Through being genuine about what you are feeling/experiencing, you become increasingly clear about the reality of your situation. You are better able to assess what effect you would like your next decision to have on your situation. For example, if you genuinely notice that you are angry by noting that your fists are clenched, you will then be able to choose a response that will be more likely to result in decreased stress and increased clarity on options (note: ideally, you will eventually be able to notice your indicators of anger before the actual emotion becomes overwhelming and more difficult to manage). Generally speaking, once you notice your fists are clenched, you may find it helpful to go ahead and release them while taking a smooth, controlled deep breath (NOT a Huff 'n' Puff where you passive-aggressively make an announcement of your continued anger).
Trusting that your emotions are valid, as are those of others, will help you to be able to move forward with finding solutions and alternatives to feeling overwhelmed by anger. Trust not only means trusting that others are able to work through issues, but also that you yourself have the ability to manage your own issues, like anger. Sometimes, trust may be as subtle as trusting that, "This too shall pass . . ." Trusting that anger is a legitimate emotion that has a beneficial purpose will help in finding the cause and taking steps to resolve it (as opposed to denying it and allowing the issue to fester). Trusting in the face of intense anger is quite a challenge . . . try to agree ahead of time with your friend, spouse, etc. that when things get heated, that the 2 of you will take a 10-15 minute (or longer) break to cool off and consider how to hear the other person without judgment, and how to present your side calmly and respectfully . . . this will often help trust grow as both people are more likely to be receptive to one another after a brief cooling-off period.

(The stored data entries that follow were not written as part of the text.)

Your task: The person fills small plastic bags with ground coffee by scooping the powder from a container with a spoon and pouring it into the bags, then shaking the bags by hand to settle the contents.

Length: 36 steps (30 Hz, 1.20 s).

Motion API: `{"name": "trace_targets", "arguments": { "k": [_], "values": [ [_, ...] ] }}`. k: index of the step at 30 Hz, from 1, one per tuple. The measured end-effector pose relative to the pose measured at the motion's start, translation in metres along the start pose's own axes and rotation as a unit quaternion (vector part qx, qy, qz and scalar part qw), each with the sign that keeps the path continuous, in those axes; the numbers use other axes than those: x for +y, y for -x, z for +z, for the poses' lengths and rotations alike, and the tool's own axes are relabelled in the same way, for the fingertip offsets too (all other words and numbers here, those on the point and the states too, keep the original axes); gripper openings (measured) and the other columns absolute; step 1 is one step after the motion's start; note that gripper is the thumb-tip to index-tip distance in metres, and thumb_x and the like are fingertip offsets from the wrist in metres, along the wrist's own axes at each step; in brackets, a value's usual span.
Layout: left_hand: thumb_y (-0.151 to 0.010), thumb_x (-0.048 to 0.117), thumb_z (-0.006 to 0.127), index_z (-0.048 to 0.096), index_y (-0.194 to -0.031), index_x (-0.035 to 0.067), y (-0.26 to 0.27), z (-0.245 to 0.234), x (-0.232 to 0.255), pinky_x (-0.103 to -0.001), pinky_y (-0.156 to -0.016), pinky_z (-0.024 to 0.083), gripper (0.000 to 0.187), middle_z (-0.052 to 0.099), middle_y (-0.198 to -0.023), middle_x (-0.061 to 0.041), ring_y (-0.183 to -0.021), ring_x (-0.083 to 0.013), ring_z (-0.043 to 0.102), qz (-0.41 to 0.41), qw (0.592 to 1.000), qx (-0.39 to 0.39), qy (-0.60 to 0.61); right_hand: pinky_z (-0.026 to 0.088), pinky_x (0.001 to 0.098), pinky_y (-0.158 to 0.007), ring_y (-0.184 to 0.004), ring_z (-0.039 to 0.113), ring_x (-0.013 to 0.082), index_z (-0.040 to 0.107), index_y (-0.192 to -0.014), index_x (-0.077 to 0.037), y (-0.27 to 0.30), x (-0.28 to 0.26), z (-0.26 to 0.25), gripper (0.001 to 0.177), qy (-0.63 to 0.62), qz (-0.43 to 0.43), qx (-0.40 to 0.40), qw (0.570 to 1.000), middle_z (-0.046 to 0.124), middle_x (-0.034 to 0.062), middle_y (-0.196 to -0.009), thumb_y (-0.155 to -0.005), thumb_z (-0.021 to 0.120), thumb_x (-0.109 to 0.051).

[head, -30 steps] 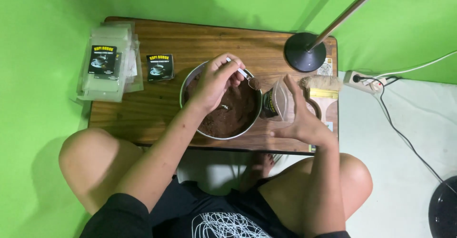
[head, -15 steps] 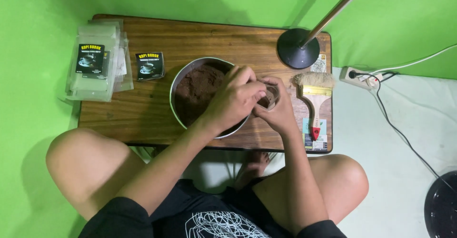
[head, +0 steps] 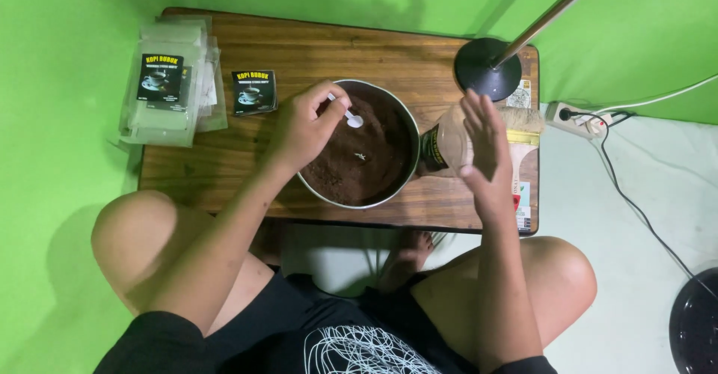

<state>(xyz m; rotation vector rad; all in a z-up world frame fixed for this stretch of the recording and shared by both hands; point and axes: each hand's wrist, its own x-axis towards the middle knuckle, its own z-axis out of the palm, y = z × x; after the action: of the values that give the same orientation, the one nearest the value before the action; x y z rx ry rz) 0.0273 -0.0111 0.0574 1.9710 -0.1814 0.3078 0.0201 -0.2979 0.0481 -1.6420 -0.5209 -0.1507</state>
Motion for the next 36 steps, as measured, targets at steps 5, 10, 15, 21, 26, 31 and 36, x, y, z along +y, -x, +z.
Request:
{"name": "trace_targets", "arguments": {
  "k": [5, 10, 15, 21, 26, 31, 36],
  "values": [
    [-0.095, 0.012, 0.068, 0.069, -0.088, 0.011, -0.001, -0.006, -0.064, -0.04, -0.069, 0.055, 0.008, 0.063, -0.072, -0.009, -0.073, -0.0313, 0.068, 0.169, 0.971, 0.008, -0.169, 0.032, 0.054, -0.126, -0.147, 0.042, 0.0409, 0.043, -0.144, 0.002, -0.01, -0.049, -0.001, 0.049, 0.135, -0.15, 0.021, 0.979, 0.047, 0.0211, -0.146, -0.102, 0.062, -0.015],
    [-0.094, 0.016, 0.066, 0.068, -0.088, 0.012, 0.007, 0.02, -0.107, -0.038, -0.068, 0.055, 0.007, 0.062, -0.073, -0.008, -0.076, -0.03, 0.067, 0.194, 0.963, -0.024, -0.186, 0.051, 0.047, -0.094, -0.104, 0.065, 0.0354, 0.072, -0.114, -0.003, -0.006, -0.06, 0.045, 0.023, 0.278, -0.183, -0.017, 0.943, 0.065, 0.017, -0.111, -0.091, 0.07, -0.002],
    [-0.096, 0.018, 0.062, 0.067, -0.092, 0.011, 0.016, 0.016, -0.106, -0.042, -0.07, 0.054, 0.009, 0.059, -0.077, -0.01, -0.08, -0.033, 0.064, 0.199, 0.967, -0.041, -0.154, 0.058, 0.0374, -0.068, -0.078, 0.069, 0.0212, 0.075, -0.107, -0.021, -0.004, -0.019, 0.107, 0.027, 0.513, -0.05, -0.112, 0.849, 0.065, -0.0016, -0.087, -0.084, 0.083, -0.033],
    [-0.096, 0.028, 0.063, 0.066, -0.084, 0.02, 0.021, 0.011, -0.097, -0.037, -0.074, 0.049, 0.014, 0.055, -0.076, -0.001, -0.083, -0.0239, 0.059, 0.19, 0.948, -0.069, -0.245, 0.057, 0.0423, -0.069, -0.079, 0.07, 0.0271, 0.074, -0.087, -0.016, -0.005, 0.018, 0.115, 0.019, 0.555, 0.019, -0.125, 0.822, 0.066, 0.0023, -0.081, -0.083, 0.081, -0.033],
    [-0.094, 0.026, 0.062, 0.064, -0.085, 0.021, 0.027, 0.016, -0.104, -0.04, -0.072, 0.05, 0.011, 0.056, -0.076, -0.001, -0.082, -0.0254, 0.061, 0.178, 0.944, -0.081, -0.267, 0.058, 0.0469, -0.07, -0.077, 0.072, 0.0322, 0.079, -0.095, -0.014, -0.005, 0.005, 0.117, 0.022, 0.495, 0.084, -0.147, 0.852, 0.071, 0.0057, -0.081, -0.082, 0.083, -0.031],
    [-0.094, 0.026, 0.063, 0.065, -0.087, 0.021, 0.019, 0.014, -0.114, -0.037, -0.072, 0.049, 0.009, 0.056, -0.077, 0.0, -0.083, -0.023, 0.06, 0.186, 0.939, -0.072, -0.282, 0.058, 0.051, -0.068, -0.075, 0.071, 0.0371, 0.079, -0.092, -0.018, -0.01, 0.015, 0.109, 0.012, 0.472, 0.084, -0.127, 0.869, 0.072, 0.0064, -0.083, -0.083, 0.081, -0.025],
    [-0.098, 0.019, 0.062, 0.071, -0.093, 0.017, -0.008, -0.005, -0.092, -0.039, -0.076, 0.048, 0.011, 0.061, -0.082, -0.001, -0.09, -0.0242, 0.059, 0.177, 0.941, -0.055, -0.282, 0.056, 0.0437, -0.073, -0.083, 0.07, 0.0321, 0.066, -0.096, -0.012, -0.037, -0.003, 0.113, 0.013, 0.459, -0.026, -0.007, 0.888, 0.065, 0.0065, -0.085, -0.093, 0.078, -0.015]
  ]
}}
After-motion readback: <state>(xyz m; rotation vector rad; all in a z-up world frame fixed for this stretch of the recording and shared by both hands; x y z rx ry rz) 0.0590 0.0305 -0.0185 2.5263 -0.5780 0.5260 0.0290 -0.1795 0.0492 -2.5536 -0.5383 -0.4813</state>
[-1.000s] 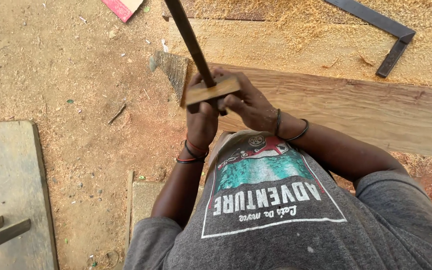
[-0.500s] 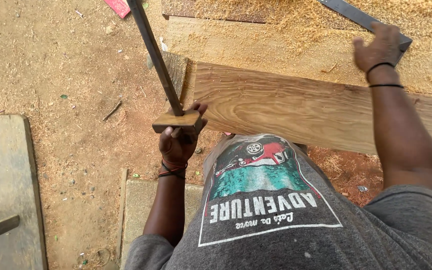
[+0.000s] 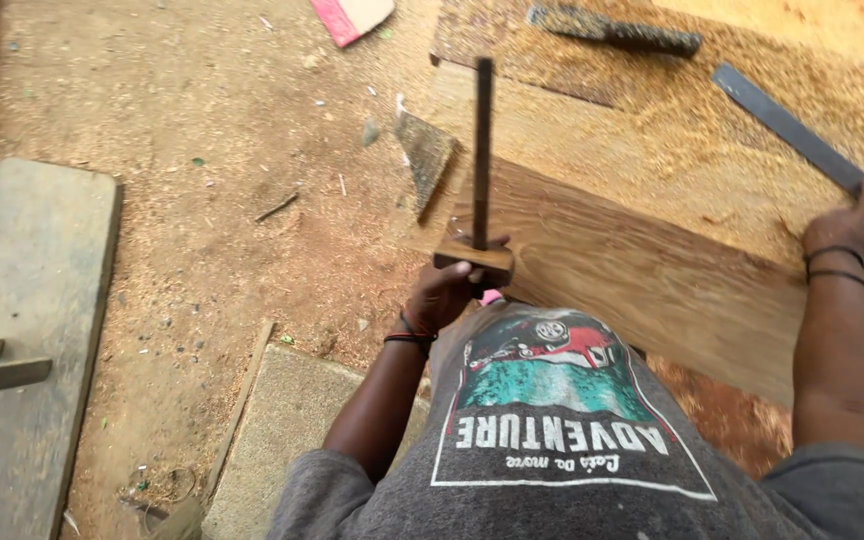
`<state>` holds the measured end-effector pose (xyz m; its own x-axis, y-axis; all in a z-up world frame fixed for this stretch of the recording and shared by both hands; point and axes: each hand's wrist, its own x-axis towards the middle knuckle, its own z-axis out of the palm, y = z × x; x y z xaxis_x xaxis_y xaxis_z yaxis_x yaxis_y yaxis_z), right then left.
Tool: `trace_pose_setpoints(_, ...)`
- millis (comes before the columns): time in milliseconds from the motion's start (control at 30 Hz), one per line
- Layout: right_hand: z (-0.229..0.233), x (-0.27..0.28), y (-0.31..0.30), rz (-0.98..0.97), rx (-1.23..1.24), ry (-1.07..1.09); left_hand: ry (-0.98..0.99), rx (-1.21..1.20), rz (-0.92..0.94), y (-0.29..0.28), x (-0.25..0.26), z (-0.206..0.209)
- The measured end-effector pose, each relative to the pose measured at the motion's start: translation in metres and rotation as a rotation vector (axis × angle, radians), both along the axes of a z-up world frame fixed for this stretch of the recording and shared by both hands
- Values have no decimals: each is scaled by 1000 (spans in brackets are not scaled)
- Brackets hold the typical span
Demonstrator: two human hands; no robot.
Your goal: Marking lines on a wooden plank using a marking gauge and a try square.
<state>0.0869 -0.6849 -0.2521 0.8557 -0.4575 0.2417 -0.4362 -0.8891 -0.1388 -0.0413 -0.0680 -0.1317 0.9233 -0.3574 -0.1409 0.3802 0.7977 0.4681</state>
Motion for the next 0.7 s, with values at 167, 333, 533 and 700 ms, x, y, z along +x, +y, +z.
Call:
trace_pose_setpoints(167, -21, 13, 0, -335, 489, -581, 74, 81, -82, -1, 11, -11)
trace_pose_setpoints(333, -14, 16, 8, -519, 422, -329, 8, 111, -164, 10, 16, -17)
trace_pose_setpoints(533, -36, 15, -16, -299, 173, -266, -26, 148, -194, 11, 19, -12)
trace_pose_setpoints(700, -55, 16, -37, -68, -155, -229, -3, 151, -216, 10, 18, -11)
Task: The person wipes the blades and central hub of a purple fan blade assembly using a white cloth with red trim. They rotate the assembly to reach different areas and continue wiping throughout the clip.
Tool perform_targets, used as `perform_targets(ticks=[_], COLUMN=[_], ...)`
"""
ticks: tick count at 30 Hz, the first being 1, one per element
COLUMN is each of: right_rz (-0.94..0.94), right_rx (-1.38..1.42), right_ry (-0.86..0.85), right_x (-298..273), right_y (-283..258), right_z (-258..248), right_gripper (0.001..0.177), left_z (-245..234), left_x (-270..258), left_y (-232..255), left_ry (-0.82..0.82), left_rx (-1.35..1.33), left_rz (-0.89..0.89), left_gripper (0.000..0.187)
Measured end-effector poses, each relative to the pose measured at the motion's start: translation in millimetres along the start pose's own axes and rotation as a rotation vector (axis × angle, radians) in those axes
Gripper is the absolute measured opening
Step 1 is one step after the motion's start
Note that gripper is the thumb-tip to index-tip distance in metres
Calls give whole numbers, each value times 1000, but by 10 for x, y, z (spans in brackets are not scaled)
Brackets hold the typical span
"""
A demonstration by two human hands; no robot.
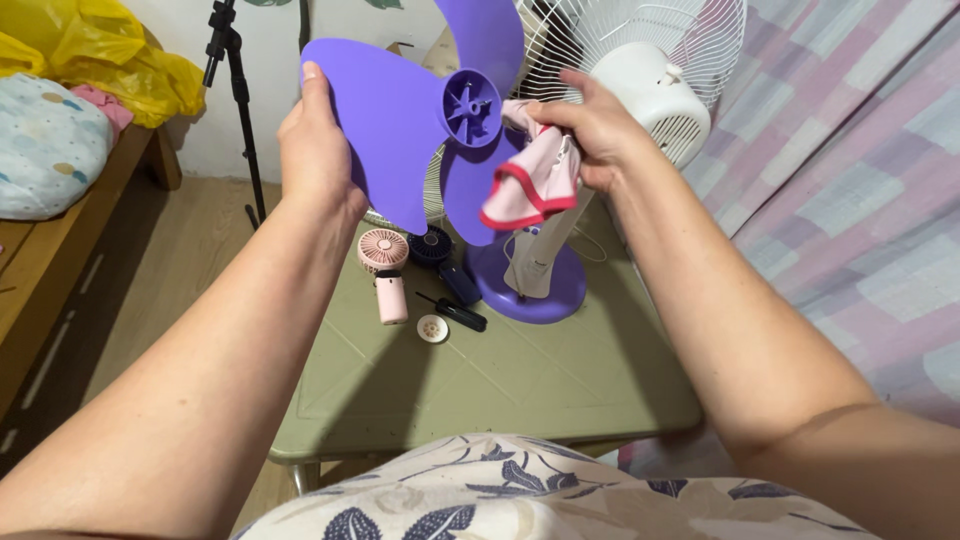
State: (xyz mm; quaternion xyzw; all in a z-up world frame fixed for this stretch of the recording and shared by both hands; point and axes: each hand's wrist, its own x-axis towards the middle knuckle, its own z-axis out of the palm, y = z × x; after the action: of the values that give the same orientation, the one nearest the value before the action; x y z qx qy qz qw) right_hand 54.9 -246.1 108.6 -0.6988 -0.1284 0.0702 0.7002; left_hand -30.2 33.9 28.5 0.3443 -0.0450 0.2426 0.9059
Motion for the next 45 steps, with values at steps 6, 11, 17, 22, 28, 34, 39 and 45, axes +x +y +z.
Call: perform_targets(ticks=[6, 11, 17, 22, 28, 34, 39, 45], right_rz=[-569, -920, -1045, -653, -1057, -1074, -776, -540], right_rx=[-993, -1203, -1204, -792, -1159, -1261, -774, -335], right_ry=[-32, -52, 138, 320, -154, -156, 188, 336], right_x=[-92, -193, -102, 84, -77, -102, 47, 226], right_y=[-97, 102, 364, 488, 275, 154, 371, 466], right_z=[300, 485, 502, 596, 471, 436, 520, 640], right_gripper=[98, 90, 71, 60, 75, 65, 61, 68], left_z=[163, 185, 212, 185, 59, 130, 231, 233], left_x=[-83, -83, -15, -16, 65, 92, 55, 39], left_y=[36, 54, -64, -145, 29, 15, -31, -78], left_ry=[-9, -56, -5, 19, -66, -111, -38, 20], left_rx=[-12, -40, 44, -8, 18, 77, 94, 249], left_rz=[-33, -57, 15, 29, -14, 21, 84, 155], left_gripper=[49, 48, 52, 51, 48, 47, 50, 52])
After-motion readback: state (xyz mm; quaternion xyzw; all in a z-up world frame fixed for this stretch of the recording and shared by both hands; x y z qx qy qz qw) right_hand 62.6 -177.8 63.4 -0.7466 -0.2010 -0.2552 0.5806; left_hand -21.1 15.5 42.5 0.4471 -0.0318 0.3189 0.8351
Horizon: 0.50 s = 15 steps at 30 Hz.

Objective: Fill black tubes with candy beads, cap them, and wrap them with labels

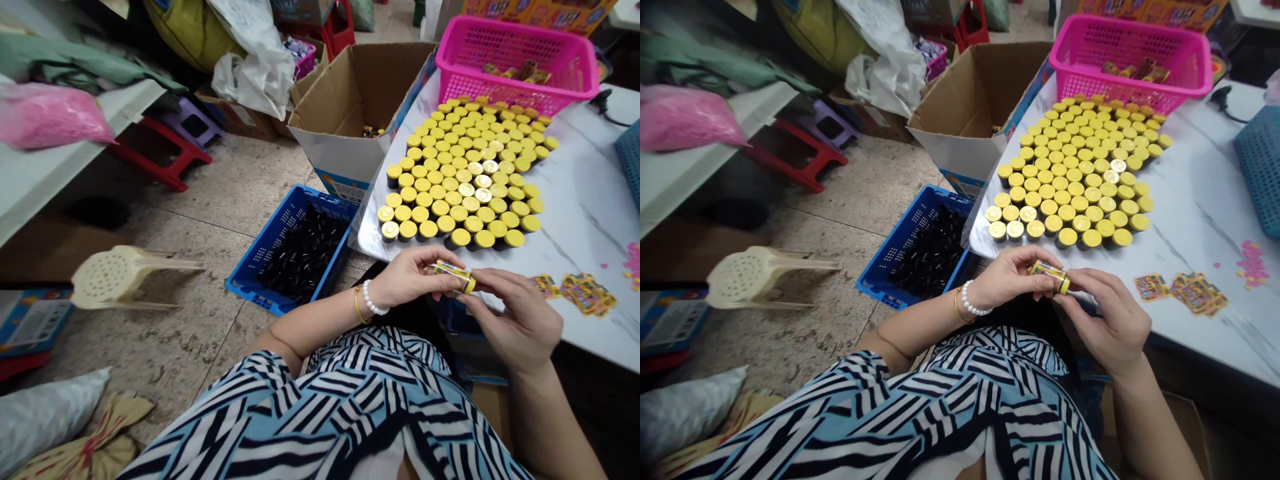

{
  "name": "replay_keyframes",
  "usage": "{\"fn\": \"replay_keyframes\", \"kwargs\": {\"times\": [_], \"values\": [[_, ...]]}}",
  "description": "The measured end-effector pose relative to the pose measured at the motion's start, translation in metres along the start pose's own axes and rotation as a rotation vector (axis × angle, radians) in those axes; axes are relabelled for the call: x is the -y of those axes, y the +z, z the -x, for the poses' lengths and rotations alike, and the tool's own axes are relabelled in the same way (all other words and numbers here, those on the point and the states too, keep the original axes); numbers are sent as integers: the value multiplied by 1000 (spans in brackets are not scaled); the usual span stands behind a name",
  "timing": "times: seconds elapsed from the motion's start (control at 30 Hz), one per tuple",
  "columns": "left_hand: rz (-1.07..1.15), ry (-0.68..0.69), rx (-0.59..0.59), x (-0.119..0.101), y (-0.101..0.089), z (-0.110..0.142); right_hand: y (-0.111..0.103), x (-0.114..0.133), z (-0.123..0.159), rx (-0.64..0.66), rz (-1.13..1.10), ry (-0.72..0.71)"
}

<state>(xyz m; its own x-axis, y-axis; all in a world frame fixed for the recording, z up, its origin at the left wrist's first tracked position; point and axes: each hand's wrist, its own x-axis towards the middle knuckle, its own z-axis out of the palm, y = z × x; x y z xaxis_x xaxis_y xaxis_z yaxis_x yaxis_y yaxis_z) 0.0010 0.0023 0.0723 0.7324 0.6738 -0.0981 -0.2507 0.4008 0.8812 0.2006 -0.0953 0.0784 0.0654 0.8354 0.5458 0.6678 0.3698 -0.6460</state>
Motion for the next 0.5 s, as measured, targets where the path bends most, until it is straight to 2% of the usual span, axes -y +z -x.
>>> {"fn": "replay_keyframes", "kwargs": {"times": [0.07,0.17,0.23,0.3,0.37,0.43,0.5], "values": [[-64,99,5,1,0,1,4,2,3,-30,-115,168],[-279,262,12,-4,-1,3,10,2,8,1,-344,540],[-394,290,26,-9,-3,5,14,-2,9,45,-483,709],[-409,286,16,-12,-5,7,15,-6,9,67,-597,772],[-333,268,-35,-10,-7,8,13,-9,6,97,-667,782],[-191,182,-67,-5,-8,8,9,-11,3,167,-714,761],[-47,48,-29,1,-8,7,4,-12,0,237,-725,704]]}}
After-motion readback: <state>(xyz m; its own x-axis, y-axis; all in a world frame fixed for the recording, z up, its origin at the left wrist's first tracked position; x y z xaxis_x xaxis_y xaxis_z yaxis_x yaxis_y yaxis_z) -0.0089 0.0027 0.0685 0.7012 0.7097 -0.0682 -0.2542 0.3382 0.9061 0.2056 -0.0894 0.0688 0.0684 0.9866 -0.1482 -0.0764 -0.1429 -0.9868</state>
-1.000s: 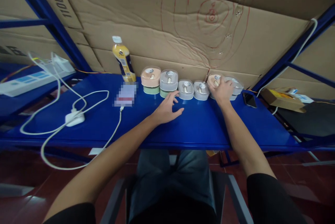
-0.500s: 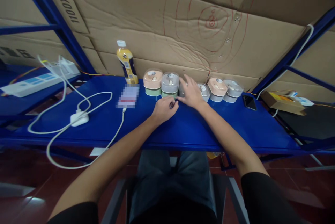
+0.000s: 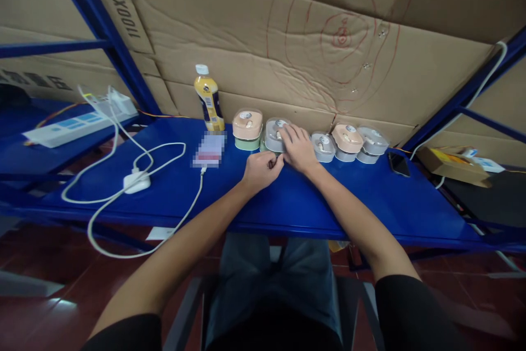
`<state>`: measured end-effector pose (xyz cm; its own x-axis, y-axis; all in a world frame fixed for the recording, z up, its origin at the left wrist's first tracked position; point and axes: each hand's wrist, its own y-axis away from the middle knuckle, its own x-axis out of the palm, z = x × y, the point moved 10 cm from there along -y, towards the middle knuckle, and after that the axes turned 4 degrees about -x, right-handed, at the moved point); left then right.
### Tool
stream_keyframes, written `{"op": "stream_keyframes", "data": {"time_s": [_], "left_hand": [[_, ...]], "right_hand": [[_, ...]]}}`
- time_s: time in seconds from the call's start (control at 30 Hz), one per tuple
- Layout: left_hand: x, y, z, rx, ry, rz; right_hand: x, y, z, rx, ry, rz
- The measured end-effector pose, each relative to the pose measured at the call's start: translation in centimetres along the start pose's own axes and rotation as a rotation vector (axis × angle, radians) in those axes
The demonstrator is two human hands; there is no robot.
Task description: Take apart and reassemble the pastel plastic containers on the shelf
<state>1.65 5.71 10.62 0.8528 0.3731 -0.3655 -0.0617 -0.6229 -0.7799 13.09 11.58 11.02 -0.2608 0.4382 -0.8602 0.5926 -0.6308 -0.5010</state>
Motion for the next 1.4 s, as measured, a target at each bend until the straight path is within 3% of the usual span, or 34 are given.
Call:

Like all other emotions you can experience (including all of the shades within each emotion),
other people can experience the same . . . the same discomfort, the same irritation, the same anger. Albeit in a unique fashion for each individual, in our culture the more global experience of anger is basically unpleasant and motivates some sort of action. Therefore, by understanding that the person who you are dealing with may experience the same challenges you do (but in their own unique way), you become better able to understand the experience that they are trying to share -- even if that experience is anger. Once you are able to clearly understand what the other person is angry at, or trying to share, you are better able to take necessary steps toward resolution. Without clarity on both sides, which requires empathy to some degree, problem solving takes more time, and produces less reliable solutions. As with other emotions, self-empathy (i.e. Compassion for self) creates a situation where you are able to somewhat diffuse the pressure of anger by realizing that your own anger is legitimate and OK -- that you are not wrong for being angry, that you are not a bad person, or even a negative person for experiencing it. Having lifted this weight to some degree, we are free to find more creative solutions to whatever situation we are faced with.